By Luke Voogt
Jennifer Jury would remortgage her home for a new cystic fibrosis (CF) wonder drug for daughter Ellie-May.
“We would do anything if it meant helping her,” the Jan Juc mother said.
But at $300,000 a year that would only cover treatment costs for two or three years.
“Unless you’re (a) lotto winner – it’s out of reach,” Jennifer said.
Ellie-May, 9, was born with CF, an incurable genetic condition with an average life expectancy of 37 years.
A new drug, Orkambi, could add decades to the lives of 1,300 Australians like Ellie-May, drastically reducing permanent lung damage, medication and hospital visits.
Ellie-May had a few “terrifying” emergency visits after coughing up blood last year, Jennifer said.
“Already before heading to school today she’s done half an hour of nebulizer, physio and taken her daily tablets.”
Her family are anxiously waiting for 17 August, when Federal Government decides if it will subsidise Orkambi through the Pharmaceutical Benefits Scheme (PBS).

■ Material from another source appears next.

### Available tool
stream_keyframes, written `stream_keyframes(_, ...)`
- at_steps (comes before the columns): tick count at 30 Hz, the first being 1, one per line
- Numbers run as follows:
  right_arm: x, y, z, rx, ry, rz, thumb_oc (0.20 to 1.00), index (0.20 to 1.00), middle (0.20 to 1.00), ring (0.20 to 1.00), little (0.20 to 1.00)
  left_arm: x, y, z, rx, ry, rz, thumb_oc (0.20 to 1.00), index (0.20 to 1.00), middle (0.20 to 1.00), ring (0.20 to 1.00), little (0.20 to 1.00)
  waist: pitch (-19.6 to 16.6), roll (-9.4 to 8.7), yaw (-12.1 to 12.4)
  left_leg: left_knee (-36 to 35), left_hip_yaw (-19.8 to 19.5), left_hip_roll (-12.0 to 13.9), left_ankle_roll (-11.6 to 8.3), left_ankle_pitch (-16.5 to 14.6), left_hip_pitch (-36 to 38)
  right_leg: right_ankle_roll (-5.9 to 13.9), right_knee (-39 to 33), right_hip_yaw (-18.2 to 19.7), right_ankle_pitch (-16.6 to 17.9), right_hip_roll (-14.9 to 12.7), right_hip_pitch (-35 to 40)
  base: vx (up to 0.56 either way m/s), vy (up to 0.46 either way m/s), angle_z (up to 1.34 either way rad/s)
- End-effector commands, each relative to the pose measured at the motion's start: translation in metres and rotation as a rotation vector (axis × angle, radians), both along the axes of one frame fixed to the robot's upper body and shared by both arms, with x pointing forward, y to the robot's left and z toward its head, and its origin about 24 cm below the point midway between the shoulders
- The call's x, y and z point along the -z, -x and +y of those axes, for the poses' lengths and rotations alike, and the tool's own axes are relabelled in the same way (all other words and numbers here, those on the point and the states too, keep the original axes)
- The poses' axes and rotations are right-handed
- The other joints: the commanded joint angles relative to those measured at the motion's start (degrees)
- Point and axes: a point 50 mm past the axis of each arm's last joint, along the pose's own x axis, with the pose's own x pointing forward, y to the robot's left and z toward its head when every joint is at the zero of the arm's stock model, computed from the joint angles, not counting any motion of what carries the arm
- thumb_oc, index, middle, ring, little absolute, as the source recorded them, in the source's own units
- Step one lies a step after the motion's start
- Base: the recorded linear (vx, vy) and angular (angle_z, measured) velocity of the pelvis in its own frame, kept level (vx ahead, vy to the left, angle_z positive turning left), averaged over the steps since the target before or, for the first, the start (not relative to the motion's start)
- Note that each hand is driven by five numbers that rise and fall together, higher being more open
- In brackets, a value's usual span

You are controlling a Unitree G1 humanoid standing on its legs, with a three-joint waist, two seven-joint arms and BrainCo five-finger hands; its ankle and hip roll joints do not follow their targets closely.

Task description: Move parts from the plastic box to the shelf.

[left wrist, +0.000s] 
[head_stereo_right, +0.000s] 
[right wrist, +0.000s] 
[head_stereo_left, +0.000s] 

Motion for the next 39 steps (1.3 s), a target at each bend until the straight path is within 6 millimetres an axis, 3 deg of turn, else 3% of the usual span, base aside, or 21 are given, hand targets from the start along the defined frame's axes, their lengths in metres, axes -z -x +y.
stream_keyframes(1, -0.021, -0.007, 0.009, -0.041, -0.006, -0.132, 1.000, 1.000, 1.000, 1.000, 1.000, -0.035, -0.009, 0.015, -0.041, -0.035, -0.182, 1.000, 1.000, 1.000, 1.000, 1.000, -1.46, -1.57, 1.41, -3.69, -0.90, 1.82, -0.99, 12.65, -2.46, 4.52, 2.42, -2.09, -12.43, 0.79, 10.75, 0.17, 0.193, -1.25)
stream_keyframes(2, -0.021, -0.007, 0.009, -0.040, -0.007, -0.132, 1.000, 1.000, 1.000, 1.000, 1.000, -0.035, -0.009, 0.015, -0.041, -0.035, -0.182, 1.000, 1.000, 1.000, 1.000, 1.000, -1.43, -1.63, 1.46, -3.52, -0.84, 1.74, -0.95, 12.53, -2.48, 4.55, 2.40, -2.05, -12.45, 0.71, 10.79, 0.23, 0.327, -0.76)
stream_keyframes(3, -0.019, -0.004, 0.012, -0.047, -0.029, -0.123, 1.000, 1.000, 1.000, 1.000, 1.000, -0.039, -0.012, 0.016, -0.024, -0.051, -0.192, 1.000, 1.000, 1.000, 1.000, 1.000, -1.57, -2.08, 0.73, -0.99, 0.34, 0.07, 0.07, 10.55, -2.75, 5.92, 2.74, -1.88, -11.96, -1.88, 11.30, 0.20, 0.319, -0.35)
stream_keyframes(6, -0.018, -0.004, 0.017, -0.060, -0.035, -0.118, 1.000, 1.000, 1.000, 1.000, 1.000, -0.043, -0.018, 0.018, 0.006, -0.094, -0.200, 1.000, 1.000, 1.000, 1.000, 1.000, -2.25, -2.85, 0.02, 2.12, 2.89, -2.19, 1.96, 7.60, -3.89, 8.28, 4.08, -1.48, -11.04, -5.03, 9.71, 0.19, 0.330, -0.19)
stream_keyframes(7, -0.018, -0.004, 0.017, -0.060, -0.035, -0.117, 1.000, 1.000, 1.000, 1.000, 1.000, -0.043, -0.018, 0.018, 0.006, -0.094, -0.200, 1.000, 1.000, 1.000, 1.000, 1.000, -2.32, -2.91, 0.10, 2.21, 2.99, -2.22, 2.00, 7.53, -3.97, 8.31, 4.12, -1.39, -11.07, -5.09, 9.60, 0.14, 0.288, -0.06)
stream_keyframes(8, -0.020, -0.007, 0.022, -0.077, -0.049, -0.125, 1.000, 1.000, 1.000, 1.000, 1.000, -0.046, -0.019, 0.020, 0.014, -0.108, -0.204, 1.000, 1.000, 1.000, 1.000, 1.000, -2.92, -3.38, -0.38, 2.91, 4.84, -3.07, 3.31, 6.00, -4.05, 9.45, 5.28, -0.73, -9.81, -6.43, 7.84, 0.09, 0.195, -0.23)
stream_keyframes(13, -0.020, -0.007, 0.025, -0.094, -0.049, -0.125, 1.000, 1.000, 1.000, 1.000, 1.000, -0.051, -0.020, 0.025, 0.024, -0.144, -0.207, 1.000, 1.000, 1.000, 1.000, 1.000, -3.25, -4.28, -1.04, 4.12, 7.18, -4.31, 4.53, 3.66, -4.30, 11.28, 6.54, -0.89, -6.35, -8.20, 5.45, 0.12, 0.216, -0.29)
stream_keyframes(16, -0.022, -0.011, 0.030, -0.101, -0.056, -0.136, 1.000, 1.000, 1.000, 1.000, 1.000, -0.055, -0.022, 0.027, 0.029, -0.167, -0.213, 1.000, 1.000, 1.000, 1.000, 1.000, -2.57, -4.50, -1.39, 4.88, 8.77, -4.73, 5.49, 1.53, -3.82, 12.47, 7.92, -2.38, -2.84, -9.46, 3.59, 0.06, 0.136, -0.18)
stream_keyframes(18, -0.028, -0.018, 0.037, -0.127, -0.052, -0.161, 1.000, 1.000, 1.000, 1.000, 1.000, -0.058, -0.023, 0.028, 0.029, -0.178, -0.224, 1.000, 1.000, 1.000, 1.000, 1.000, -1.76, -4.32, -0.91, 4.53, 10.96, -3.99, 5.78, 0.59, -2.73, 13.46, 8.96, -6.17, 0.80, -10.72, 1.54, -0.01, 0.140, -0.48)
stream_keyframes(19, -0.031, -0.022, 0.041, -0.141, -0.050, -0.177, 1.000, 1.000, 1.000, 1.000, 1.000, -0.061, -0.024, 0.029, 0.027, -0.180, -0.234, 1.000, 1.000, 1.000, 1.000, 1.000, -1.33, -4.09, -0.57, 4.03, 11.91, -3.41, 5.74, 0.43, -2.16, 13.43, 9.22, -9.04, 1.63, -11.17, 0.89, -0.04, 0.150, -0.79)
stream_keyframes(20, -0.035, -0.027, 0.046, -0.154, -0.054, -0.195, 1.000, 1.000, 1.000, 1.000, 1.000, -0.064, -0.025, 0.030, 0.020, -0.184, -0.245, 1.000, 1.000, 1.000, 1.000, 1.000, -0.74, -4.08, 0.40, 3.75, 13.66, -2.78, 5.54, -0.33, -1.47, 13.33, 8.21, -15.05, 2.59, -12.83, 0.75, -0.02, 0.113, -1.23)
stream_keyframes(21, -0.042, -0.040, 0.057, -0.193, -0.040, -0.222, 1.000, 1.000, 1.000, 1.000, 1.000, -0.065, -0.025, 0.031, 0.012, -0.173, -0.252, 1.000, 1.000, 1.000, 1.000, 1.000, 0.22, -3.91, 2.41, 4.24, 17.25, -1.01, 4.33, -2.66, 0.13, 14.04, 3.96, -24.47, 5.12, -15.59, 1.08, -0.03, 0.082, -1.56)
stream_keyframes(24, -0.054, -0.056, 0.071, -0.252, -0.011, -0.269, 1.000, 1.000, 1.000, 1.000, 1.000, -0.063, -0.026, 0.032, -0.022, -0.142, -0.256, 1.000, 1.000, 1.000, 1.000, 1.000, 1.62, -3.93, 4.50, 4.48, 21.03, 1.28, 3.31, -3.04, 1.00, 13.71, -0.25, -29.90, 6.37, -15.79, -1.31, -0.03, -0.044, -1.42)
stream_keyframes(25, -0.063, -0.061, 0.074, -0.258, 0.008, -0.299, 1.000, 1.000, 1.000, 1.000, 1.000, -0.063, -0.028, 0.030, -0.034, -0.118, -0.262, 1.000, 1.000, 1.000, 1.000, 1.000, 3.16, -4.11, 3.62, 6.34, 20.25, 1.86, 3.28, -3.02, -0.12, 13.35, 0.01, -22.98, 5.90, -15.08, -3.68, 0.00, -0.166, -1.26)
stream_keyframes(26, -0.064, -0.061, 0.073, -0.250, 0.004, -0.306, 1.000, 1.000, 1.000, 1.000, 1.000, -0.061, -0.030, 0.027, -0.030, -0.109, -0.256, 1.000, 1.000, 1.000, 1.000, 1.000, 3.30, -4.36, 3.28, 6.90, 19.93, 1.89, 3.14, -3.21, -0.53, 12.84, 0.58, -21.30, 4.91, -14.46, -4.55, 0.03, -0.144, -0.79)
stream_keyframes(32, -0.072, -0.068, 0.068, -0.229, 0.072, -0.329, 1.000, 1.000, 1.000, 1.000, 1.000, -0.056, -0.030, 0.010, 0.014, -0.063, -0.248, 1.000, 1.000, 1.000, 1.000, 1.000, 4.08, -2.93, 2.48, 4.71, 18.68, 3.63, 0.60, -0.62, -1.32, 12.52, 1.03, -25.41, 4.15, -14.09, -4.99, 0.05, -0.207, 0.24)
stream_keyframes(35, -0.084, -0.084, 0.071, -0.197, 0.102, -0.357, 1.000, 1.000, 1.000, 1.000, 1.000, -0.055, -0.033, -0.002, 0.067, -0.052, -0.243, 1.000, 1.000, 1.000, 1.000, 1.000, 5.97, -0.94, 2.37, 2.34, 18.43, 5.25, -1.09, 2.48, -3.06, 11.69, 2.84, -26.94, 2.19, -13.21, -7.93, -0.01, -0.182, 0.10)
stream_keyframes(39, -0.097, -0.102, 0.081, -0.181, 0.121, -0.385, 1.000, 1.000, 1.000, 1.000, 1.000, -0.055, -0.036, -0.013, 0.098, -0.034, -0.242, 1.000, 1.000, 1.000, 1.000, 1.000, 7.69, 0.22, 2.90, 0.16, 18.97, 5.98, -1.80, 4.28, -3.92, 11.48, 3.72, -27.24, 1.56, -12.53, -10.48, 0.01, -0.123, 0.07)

The drug’s manufacturer, Vertex Pharmaceuticals, and government were wrangling over costs, putting a value on Ellie-Mays’ life, Jennifer said.
“I’m sure if they had a child with CF they would do whatever they could to make it accessible.”
Ellie-May is avid surfer, netballer and high jumper despite her condition.
“Although sometimes I can’t go as fast as other kids if I’m having a bad day,” the chirpy youngster admitted.
The drug would change her life, she said.
“It will be a lot of pain gone. Why are you making it so expensive for us when it could actually save people’s lives?”